### Available data
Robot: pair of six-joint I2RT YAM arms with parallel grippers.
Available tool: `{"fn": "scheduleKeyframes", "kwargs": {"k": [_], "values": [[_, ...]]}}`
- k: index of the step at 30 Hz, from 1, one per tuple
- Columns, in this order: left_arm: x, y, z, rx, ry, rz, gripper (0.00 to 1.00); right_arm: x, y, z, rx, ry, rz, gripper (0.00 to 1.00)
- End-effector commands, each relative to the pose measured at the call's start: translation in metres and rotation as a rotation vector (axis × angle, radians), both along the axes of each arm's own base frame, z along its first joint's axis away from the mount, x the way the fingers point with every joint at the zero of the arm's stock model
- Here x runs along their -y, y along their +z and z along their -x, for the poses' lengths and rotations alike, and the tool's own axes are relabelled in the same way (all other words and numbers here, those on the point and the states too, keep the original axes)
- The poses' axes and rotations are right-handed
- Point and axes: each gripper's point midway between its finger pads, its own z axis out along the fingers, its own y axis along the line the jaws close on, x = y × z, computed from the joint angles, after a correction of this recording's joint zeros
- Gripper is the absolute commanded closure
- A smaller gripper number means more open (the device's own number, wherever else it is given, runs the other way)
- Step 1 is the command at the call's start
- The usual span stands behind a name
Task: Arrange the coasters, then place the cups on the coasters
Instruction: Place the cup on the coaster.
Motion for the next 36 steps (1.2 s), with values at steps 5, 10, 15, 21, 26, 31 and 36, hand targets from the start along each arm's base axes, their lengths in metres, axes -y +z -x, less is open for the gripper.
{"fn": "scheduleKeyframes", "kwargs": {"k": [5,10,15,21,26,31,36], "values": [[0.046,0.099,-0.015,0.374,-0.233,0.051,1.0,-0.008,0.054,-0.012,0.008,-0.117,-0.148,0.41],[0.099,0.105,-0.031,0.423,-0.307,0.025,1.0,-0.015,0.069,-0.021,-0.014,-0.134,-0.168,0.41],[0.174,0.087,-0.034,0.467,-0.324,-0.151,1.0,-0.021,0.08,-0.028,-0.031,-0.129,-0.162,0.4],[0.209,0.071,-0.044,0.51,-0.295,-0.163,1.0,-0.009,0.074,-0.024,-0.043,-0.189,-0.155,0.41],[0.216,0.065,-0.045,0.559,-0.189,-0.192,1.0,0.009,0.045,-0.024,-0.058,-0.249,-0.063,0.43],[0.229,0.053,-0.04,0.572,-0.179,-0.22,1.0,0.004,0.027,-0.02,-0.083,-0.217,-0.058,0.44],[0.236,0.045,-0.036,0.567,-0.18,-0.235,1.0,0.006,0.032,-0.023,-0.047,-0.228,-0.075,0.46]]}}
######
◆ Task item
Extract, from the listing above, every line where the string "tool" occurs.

◆ Answer to this task
Available tool: `{"fn": "scheduleKeyframes", "kwargs": {"k": [_], "values": [[_, ...]]}}`
- Here x runs along their -y, y along their +z and z along their -x, for the poses' lengths and rotations alike, and the tool's own axes are relabelled in the same way (all other words and numbers here, those on the point and the states too, keep the original axes)

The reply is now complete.